Directions for this task:
Return all of the data exactly, omitting any images.

Provided material:
"""

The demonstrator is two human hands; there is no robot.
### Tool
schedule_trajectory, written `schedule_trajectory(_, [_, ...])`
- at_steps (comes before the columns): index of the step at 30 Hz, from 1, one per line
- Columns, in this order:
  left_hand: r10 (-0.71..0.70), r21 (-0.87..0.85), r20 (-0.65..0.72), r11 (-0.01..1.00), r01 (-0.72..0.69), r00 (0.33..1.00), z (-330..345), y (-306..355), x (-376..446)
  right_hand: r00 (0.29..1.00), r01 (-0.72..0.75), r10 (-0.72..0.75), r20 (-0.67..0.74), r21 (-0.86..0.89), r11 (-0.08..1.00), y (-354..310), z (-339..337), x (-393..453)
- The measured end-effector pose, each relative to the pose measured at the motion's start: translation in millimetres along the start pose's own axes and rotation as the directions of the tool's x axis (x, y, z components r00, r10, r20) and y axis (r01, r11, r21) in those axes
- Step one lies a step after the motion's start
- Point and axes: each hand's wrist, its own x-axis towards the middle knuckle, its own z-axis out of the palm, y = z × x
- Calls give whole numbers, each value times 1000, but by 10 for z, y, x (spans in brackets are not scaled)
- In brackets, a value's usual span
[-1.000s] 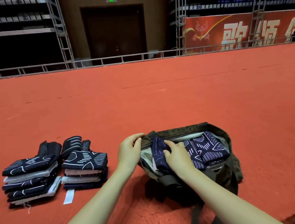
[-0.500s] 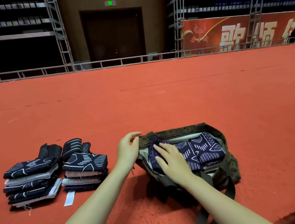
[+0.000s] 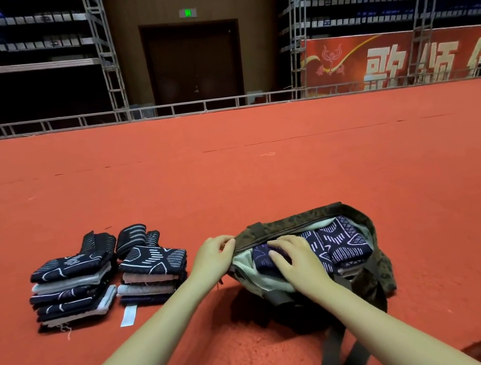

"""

Written solution:
The demonstrator is two human hands; there is no robot.
### Tool
schedule_trajectory, written `schedule_trajectory(_, [_, ...])`
- at_steps (comes before the columns): index of the step at 30 Hz, from 1, one per line
- Columns, in this order:
  left_hand: r10 (-0.71..0.70), r21 (-0.87..0.85), r20 (-0.65..0.72), r11 (-0.01..1.00), r01 (-0.72..0.69), r00 (0.33..1.00), z (-330..345), y (-306..355), x (-376..446)
  right_hand: r00 (0.29..1.00), r01 (-0.72..0.75), r10 (-0.72..0.75), r20 (-0.67..0.74), r21 (-0.86..0.89), r11 (-0.08..1.00), y (-354..310), z (-339..337), x (-393..453)
- The measured end-effector pose, each relative to the pose measured at the motion's start: translation in millimetres along the start pose's own axes and rotation as the directions of the tool's x axis (x, y, z components r00, r10, r20) and y axis (r01, r11, r21) in those axes
- Step one lies a step after the motion's start
- Point and axes: each hand's wrist, its own x-axis towards the middle knuckle, its own z-axis out of the palm, y = z × x
- Calls give whole numbers, each value times 1000, but by 10 for z, y, x (spans in brackets are not scaled)
- In brackets, a value's usual span
[-1.000s] 
[-0.500s] 
[+0.000s] 

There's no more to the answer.